AFP Level Chart for Liver Cancer and Hepatocellular Carcinoma

Alpha-Fetoprotein (AFP) is a protein produced in high amounts by the liver and yolk sac of a developing fetus. After birth, production significantly decreases, and it is found only in very low concentrations in the bloodstream of healthy adults. Elevated levels of AFP in an adult, particularly if sustained or rising, can indicate serious health issues. The most notable reason for a significant rise in AFP is hepatocellular carcinoma (HCC), the most common form of liver cancer.

Understanding AFP Measurement and Normalcy

Measuring Alpha-Fetoprotein is done through a simple blood test analyzed in a laboratory. The standard unit of measurement for AFP concentration is nanograms per milliliter (ng/mL). Establishing a baseline is important for interpreting results, as any level above this range is considered an elevation.

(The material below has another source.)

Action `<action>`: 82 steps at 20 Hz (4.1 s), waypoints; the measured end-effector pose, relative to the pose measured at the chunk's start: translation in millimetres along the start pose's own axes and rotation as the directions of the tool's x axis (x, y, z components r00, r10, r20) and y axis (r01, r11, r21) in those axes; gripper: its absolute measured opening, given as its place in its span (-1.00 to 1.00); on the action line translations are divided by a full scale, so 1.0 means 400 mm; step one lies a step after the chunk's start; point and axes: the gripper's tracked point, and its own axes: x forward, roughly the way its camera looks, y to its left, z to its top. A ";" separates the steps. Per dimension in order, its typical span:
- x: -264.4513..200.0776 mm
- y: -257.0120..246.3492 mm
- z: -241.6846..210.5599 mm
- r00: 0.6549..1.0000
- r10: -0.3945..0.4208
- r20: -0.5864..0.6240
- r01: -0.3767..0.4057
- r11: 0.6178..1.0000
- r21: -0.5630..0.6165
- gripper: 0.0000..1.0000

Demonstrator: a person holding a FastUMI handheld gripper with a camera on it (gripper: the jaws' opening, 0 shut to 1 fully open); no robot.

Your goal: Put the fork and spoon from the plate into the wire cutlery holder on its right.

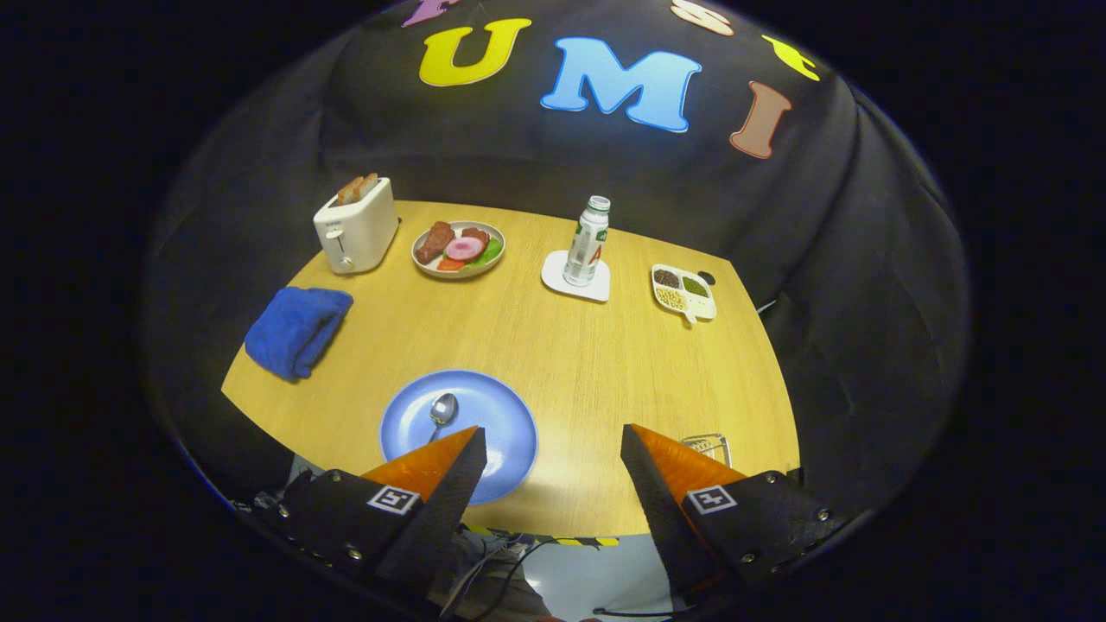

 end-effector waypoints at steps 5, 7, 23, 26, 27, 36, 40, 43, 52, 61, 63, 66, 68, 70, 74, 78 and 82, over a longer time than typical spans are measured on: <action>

For healthy, non-pregnant adults, the normal reference range typically falls below 10 ng/mL, though some labs may use a cutoff up to 20 ng/mL. Normal AFP levels do not rule out cancer, as some individuals with liver tumors maintain levels within the healthy range.

Interpreting Elevated Levels in Hepatocellular Carcinoma

The interpretation of elevated AFP levels is linked to the probability and stage of Hepatocellular Carcinoma (HCC). Levels slightly above the normal threshold, such as between 20 ng/mL and 200 ng/mL, are often considered suspicious, especially in patients with underlying liver disease like cirrhosis. For these patients, an AFP value exceeding 200 ng/mL is a strong indicator of possible HCC.

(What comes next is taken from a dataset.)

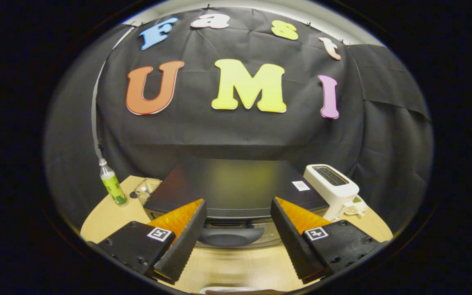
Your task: Open the toaster oven, put the food inside, and close the toaster oven door.
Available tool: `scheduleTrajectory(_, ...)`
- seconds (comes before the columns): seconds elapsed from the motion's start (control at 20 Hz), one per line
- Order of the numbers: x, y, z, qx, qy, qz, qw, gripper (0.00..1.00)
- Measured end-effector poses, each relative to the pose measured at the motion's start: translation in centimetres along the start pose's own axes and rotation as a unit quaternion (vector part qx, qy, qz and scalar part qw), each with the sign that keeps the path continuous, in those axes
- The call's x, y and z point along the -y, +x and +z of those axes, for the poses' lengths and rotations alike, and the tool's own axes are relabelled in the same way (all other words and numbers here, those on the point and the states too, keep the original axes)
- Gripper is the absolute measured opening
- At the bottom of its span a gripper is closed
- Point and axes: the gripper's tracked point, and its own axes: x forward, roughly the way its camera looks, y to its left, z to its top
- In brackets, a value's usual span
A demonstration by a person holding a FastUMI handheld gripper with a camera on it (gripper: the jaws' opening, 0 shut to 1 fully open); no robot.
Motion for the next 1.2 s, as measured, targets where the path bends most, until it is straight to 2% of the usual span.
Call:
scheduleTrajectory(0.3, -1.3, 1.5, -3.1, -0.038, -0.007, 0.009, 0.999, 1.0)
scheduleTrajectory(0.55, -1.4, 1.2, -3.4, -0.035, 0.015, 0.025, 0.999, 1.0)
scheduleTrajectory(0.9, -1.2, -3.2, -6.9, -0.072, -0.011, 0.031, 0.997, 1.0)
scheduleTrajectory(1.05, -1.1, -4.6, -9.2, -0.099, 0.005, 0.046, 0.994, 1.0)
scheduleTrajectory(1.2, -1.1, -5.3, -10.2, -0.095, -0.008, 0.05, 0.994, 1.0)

Significantly higher AFP concentrations often correlate with larger tumor size and more advanced disease. Levels above 400 ng/mL are frequently associated with a liver tumor, and concentrations exceeding 500 ng/mL or 1,000 ng/mL are highly suggestive of aggressive or advanced HCC. The sensitivity of the AFP test increases substantially with tumor size.

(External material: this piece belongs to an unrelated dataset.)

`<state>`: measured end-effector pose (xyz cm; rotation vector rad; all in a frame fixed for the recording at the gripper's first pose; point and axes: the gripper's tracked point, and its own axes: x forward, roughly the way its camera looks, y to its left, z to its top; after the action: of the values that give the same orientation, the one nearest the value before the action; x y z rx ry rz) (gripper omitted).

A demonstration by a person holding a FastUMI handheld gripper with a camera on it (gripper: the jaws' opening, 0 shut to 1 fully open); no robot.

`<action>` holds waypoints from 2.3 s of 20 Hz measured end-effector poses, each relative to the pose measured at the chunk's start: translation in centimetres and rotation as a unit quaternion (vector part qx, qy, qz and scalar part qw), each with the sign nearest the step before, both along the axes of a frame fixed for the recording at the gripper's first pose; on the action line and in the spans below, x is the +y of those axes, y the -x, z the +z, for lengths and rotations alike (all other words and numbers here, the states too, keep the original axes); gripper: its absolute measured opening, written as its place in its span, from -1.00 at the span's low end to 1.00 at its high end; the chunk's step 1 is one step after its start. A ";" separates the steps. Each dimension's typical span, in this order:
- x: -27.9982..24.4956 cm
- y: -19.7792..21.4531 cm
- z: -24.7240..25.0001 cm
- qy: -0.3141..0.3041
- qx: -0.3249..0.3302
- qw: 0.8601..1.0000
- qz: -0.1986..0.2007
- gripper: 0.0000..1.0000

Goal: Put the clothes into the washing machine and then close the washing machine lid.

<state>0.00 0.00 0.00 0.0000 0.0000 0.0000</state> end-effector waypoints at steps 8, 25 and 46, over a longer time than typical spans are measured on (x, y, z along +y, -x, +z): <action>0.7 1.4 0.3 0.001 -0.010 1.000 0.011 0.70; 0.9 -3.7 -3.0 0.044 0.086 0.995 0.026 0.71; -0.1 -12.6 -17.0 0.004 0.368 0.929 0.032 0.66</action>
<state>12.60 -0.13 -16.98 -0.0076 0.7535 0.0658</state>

AFP levels alone are rarely used to make a definitive diagnosis of liver cancer. Since not all HCC tumors produce AFP, and other conditions can cause mild elevations, imaging studies like ultrasound, CT, or MRI are always needed for confirmation. The combination of a rising AFP level and characteristic findings on imaging provides the most reliable evidence for an HCC diagnosis.

AFP’s Role in Treatment Monitoring and Recurrence

After a diagnosis of HCC is confirmed, sequential AFP testing is used to monitor how effectively the treatment is working. A significant and rapid drop in AFP levels following an intervention like surgical removal of the tumor or local ablation indicates a positive response. Ideally, successful treatment will cause the AFP level to fall back toward the normal range of below 10 ng/mL.

If the cancer is being treated with systemic therapy, a reduction in AFP levels by 50% or more is often considered a sign of a favorable response to the medication. Conversely, if the AFP level remains high or continues to rise after treatment, it suggests the cancer is not responding to therapy or that the disease is progressing. Monitoring AFP over time is also a standard practice for detecting the earliest signs of the cancer returning.

A sustained increase in AFP after a period of being low or normal is a strong suggestion of disease recurrence. This rise can sometimes be detected before the recurrent tumor is visible on imaging scans, making it a valuable tool for post-treatment surveillance. Patients who had high AFP levels before treatment and then experienced a decline, only to have them rise again, are often considered at a high risk for recurrence and poorer outcomes.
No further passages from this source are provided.